The CPSC said it is aware of four infants who suffocated in the drop-side cribs, which have a side that moves up and down to allow parents to lift children from the cribs more easily. The agency also said there have been 110 incidents of drop-sides detaching from the cribs.
The Stork Craft cribs have had problems with their hardware, which can break, deform or become missing after years. CPSC said there could also be problems with assembly mistakes by the crib owner.
These problems can cause the drop-side to detach, creating a dangerous space between the drop-side and the crib mattress, where a child can become trapped.
The commission is urging parents to stop using the cribs until receiving a free repair kit from Stork Craft. The kit will convert the drop-side into a fixed side.
The cribs, which were manufactured and distributed between January 1993 and October, were sold at major retailers including BJ’s Wholesale Club, Sears and Wal-Mart stores and online through Target and Costco. They sold for between US$100 and US$400, and were made in Canada, China and Indonesia.
Calls to Stork Craft were not immediately returned.
This is the second big recall this year for the company. It recalled about 500,000 cribs in January because of problems with the metal brackets that support the mattress. Some of the same models in the earlier recall were also part of Monday’s announcement, CPSC said.
Consumer advocates have complained for years about drop-side cribs.
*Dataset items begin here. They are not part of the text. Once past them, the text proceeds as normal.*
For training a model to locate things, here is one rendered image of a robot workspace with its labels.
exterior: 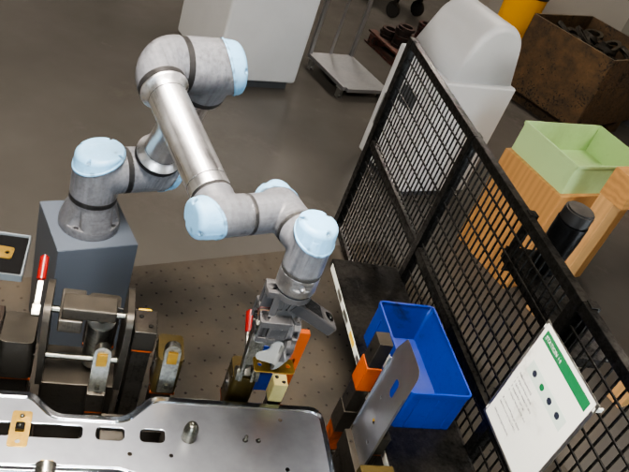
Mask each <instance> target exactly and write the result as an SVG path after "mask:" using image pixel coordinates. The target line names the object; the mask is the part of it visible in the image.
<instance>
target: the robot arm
mask: <svg viewBox="0 0 629 472"><path fill-rule="evenodd" d="M247 79H248V65H247V59H246V55H245V52H244V50H243V48H242V46H241V44H240V43H239V42H238V41H236V40H233V39H226V38H223V37H220V38H217V37H193V36H180V35H165V36H161V37H158V38H156V39H154V40H153V41H152V42H150V43H149V44H148V45H147V46H146V47H145V49H144V50H143V51H142V52H141V54H140V56H139V59H138V61H137V65H136V71H135V81H136V86H137V89H138V92H139V96H140V98H141V100H142V102H143V103H144V104H145V105H146V106H147V107H149V108H151V109H152V112H153V114H154V118H155V120H156V124H155V126H154V128H153V130H152V132H151V134H148V135H146V136H144V137H142V138H141V139H140V140H139V142H138V144H137V146H128V147H124V146H123V145H122V144H121V143H120V142H119V141H117V140H110V138H91V139H88V140H85V141H83V142H82V143H81V144H80V145H79V146H78V147H77V148H76V150H75V154H74V157H73V159H72V164H71V167H72V171H71V178H70V185H69V192H68V196H67V197H66V200H65V202H64V203H63V205H62V207H61V208H60V210H59V214H58V225H59V227H60V228H61V230H62V231H63V232H64V233H66V234H67V235H69V236H70V237H73V238H75V239H78V240H81V241H85V242H100V241H105V240H107V239H109V238H111V237H112V236H114V235H115V234H116V233H117V231H118V229H119V225H120V216H119V211H118V207H117V202H116V201H117V197H118V194H123V193H138V192H154V191H157V192H165V191H168V190H172V189H175V188H176V187H178V186H179V184H180V183H181V182H182V181H183V184H184V187H185V189H186V191H187V194H188V196H189V198H190V199H189V200H188V201H187V202H186V204H185V207H184V219H185V226H186V229H187V231H188V233H189V234H190V235H191V236H192V237H193V238H194V239H196V240H205V241H206V240H222V239H224V238H232V237H241V236H250V235H259V234H268V233H273V234H275V236H276V237H277V239H278V240H279V241H280V243H281V244H282V245H283V246H284V247H285V255H284V258H283V260H282V263H281V266H280V268H279V271H278V273H277V276H276V279H268V278H266V281H265V284H264V287H263V289H262V292H261V294H260V295H257V296H256V301H255V304H254V306H253V309H252V312H251V316H253V318H252V320H253V322H252V326H253V334H254V338H253V339H254V341H255V342H257V343H259V344H262V345H265V346H268V347H270V348H268V349H266V350H262V351H259V352H257V354H256V358H257V359H258V360H260V361H265V362H268V363H271V370H274V369H277V368H278V367H280V366H281V365H283V364H284V363H285V362H287V361H288V360H289V358H290V357H291V356H292V354H293V352H294V349H295V345H296V343H297V341H298V339H299V337H300V331H301V321H302V320H304V321H306V322H307V323H309V324H310V325H312V326H313V327H315V328H317V329H318V330H320V331H321V332H322V333H324V334H325V335H330V334H332V333H333V332H335V331H336V326H335V322H334V319H333V316H332V313H331V312H330V311H328V310H327V309H325V308H324V307H323V306H321V305H320V304H318V303H317V302H315V301H313V300H312V299H311V298H312V296H313V295H314V293H315V290H316V288H317V285H318V283H319V280H320V278H321V275H322V273H323V272H324V269H325V267H326V265H327V262H328V260H329V256H330V254H331V253H332V251H333V249H334V247H335V242H336V239H337V236H338V232H339V228H338V225H337V223H336V221H335V220H334V219H333V218H332V217H331V216H327V214H326V213H324V212H321V211H318V210H308V209H307V208H306V206H305V205H304V204H303V202H302V201H301V200H300V198H299V196H298V194H297V193H296V192H295V191H294V190H293V189H292V188H290V187H289V185H288V184H287V183H286V182H284V181H282V180H277V179H275V180H269V181H268V182H267V183H264V184H262V185H261V186H260V187H259V188H258V189H257V190H256V192H255V193H242V194H235V193H234V191H233V188H232V187H231V184H230V182H229V180H228V178H227V175H226V173H225V171H224V169H223V167H222V165H221V163H220V160H219V158H218V156H217V154H216V152H215V151H214V149H213V147H212V143H211V141H210V139H209V137H208V135H207V133H206V131H205V129H204V127H203V124H202V123H201V121H202V120H203V118H204V117H205V115H206V113H207V112H208V111H211V110H214V109H216V108H218V107H219V106H220V105H221V104H222V102H223V101H224V99H225V98H226V96H238V95H240V94H242V92H243V91H244V89H245V87H246V84H247ZM256 303H257V305H256Z"/></svg>
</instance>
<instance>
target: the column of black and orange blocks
mask: <svg viewBox="0 0 629 472"><path fill-rule="evenodd" d="M392 348H393V343H392V340H391V337H390V334H389V332H375V334H374V336H373V339H372V341H371V343H370V344H369V346H368V348H367V349H366V351H365V353H364V354H362V356H361V358H360V360H359V362H358V365H357V366H356V368H355V370H354V372H353V374H352V378H351V380H350V382H349V384H348V386H347V388H346V390H345V392H344V394H343V396H341V397H340V399H339V401H338V403H337V405H336V406H335V408H334V410H333V412H332V413H331V415H330V416H331V418H330V420H329V423H328V425H327V427H326V429H327V434H328V438H329V446H330V451H331V456H332V455H333V454H334V452H335V451H336V449H337V442H338V440H339V439H340V437H341V435H342V433H343V431H344V429H350V427H351V425H352V423H353V422H354V420H355V418H356V416H357V414H358V410H359V408H360V406H361V404H362V403H363V401H364V399H365V397H366V395H367V393H368V392H369V391H371V389H372V387H373V385H374V383H375V381H376V379H377V378H378V377H379V375H380V373H381V371H382V369H381V368H382V367H383V365H384V363H385V361H386V359H387V357H388V355H389V353H390V351H391V349H392Z"/></svg>
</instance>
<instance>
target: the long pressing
mask: <svg viewBox="0 0 629 472"><path fill-rule="evenodd" d="M15 410H21V411H32V412H33V417H32V422H31V425H32V424H35V425H53V426H72V427H80V428H81V437H80V438H58V437H38V436H28V442H27V446H26V447H24V448H23V447H8V446H7V436H8V435H0V472H35V467H36V462H38V461H40V460H53V461H54V462H56V463H57V466H56V472H287V471H285V469H286V468H289V471H288V472H335V469H334V464H333V461H332V456H331V451H330V446H329V438H328V434H327V429H326V424H325V421H324V419H323V416H322V414H321V413H320V412H319V411H318V410H317V409H315V408H313V407H310V406H289V405H275V404H261V403H247V402H233V401H219V400H206V399H192V398H178V397H164V396H155V397H152V398H149V399H147V400H146V401H145V402H143V403H142V404H140V405H139V406H137V407H136V408H135V409H133V410H132V411H130V412H129V413H128V414H126V415H123V416H119V417H114V416H98V415H82V414H66V413H60V412H57V411H55V410H53V409H52V408H51V407H50V406H48V405H47V404H46V403H45V402H44V401H43V400H42V399H41V398H40V397H39V396H38V395H36V394H34V393H32V392H29V391H5V390H0V423H9V424H10V423H11V419H12V414H13V411H15ZM278 419H281V420H282V421H278ZM189 421H195V422H196V423H197V424H198V434H197V439H196V441H195V442H194V443H192V444H186V443H184V442H183V441H182V438H181V436H182V433H183V428H184V426H185V425H186V423H187V422H189ZM99 428H108V429H121V430H123V431H124V439H123V440H120V441H118V440H100V439H97V438H96V431H97V429H99ZM142 431H160V432H163V433H164V441H163V442H161V443H158V442H143V441H141V440H140V433H141V432H142ZM246 435H248V439H247V440H248V442H246V443H245V442H243V441H242V440H243V439H244V437H245V436H246ZM258 438H260V441H261V442H260V443H256V439H258ZM128 452H131V453H132V455H131V456H128V455H127V453H128ZM170 454H172V455H173V457H172V458H170V457H169V455H170Z"/></svg>
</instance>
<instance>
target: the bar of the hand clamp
mask: <svg viewBox="0 0 629 472"><path fill-rule="evenodd" d="M253 338H254V334H253V326H252V328H251V330H250V334H249V337H248V340H247V344H246V347H245V350H244V353H243V356H242V359H241V365H240V367H241V374H240V377H239V380H238V381H241V380H242V376H243V373H244V370H245V366H246V364H250V365H252V368H251V371H252V374H251V375H250V382H253V381H254V378H255V375H256V371H255V370H254V364H253V357H255V356H256V354H257V352H259V351H262V350H263V348H264V346H265V345H262V344H259V343H257V342H255V341H254V339H253Z"/></svg>
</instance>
More than 5 million of them have been recalled over the past two years alone — recalls that were associated with the deaths of a dozen young children.
ASTM International, an organization that sets voluntary industry safety standards for everything from toys to the steel used in commercial buildings, approved a new standard last week that requires four immovable, or fixed, sides for full-size cribs — essentially eliminating the manufacture of drop-side cribs.
CPSC is also considering new rules for making cribs safer and could adopt the ASTM voluntary standard as a mandatory one, outright banning the cribs.
Nancy Cowles, executive director of Chicago-based Kids In Danger, said the agency must include more rigorous testing for crib durability.
“Parents should be able to trust that their child is safe in their crib,” Cowles said.
Toys”R”Us started phasing out drop-side cribs this year and will not carry them from next month.